I mentioned Jaime Hernandez's new Love & Rockets collection above, so, out of fairness, I should also mention the similarly new collection by his brother Gilbert, Lovers and Haters. There: I have now mentioned it. I make no claims for favorites or quality.

Reading Jeff Lemire's 10,000 Ink Stains inspired me to make a list of the books of his I'd missed, and I got to his excellent, recent, mostly horror/crime Fishflies this month.

I need to mention John Allison somewhere in this list, though I seem to mostly read his stuff online these days. I did get to the collection of his recent series with Max Sarin, The Great British Bump-Off: Kill or Be Quilt, which is full of his great dialogue and sparkling plots - plus Sarin's fine cartoony drawing, too.

The third of the three memoirs by women cartoonist about cooking and eating - and the one that made me notice there were three of them, published almost on top of each other, was the smart and insightful The Joy of Snacking by New Yorker cartoonist and standup comic Hilary Fitzgerald Campbell.

And the favorite for the month, to close out the year, was another collection of laconic genre stories told sideways by the inimitable cartoonist known only as Jason, Death in Trieste.

Top 12 of 2024

I read 207 books last year - less than 2024, more than the four years before that, less than my Book-A-Day Years but more than the ones between. I seem to have found a pattern that works for me.

I don't know if you're like me, but I need to find ways to embed reading - like so many other things that I want to make sure I do regularly - into the fabric of my life, so that it just happens. Years ago, I read for myself while commuting and for work (when I was an editor) in long stretches every weekend and many evenings. Losing the editorial job freed up my weekends, though I sometimes miss that life. Losing the commute sent me into a reading tailspin, and it took me years to figure out how to replace that time regularly.

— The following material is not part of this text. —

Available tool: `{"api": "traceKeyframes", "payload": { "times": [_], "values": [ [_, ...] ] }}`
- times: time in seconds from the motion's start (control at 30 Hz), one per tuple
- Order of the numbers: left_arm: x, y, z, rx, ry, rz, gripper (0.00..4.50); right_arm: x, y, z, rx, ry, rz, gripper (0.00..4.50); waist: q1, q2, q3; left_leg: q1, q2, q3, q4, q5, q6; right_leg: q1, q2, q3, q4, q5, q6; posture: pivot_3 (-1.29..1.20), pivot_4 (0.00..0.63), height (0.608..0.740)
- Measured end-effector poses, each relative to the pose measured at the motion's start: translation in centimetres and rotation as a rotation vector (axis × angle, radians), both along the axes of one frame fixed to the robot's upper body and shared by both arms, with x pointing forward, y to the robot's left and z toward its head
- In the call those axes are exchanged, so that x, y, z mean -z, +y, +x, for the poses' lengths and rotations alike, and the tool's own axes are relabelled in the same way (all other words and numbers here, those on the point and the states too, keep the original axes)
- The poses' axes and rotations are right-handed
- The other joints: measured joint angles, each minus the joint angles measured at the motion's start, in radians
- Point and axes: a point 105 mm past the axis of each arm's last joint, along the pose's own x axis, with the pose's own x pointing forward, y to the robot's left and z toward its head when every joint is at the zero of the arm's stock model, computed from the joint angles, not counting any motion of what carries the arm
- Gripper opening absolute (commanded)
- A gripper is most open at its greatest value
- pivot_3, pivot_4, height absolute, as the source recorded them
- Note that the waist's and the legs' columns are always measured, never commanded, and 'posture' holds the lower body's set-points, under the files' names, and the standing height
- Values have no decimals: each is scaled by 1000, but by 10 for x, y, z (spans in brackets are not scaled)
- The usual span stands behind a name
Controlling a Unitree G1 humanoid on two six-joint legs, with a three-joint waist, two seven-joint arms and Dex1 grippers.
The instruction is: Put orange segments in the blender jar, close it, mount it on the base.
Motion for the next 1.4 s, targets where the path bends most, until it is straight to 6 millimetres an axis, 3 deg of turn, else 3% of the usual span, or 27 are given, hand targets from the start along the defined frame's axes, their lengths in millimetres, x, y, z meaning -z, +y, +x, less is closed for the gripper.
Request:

What I mean to say is: think about the things that matter to you. If you read this far, "reading books" is probably one of them. Embed those things in your life regularly. Make time for them, structurally. Don't let the things you really want to do become contingent and secondary.

And, of course: read good books. I recommend the ones above; you'll have others based on your own tastes. 2026 is as good a time as any. Today is the best time to do anything, to start any project.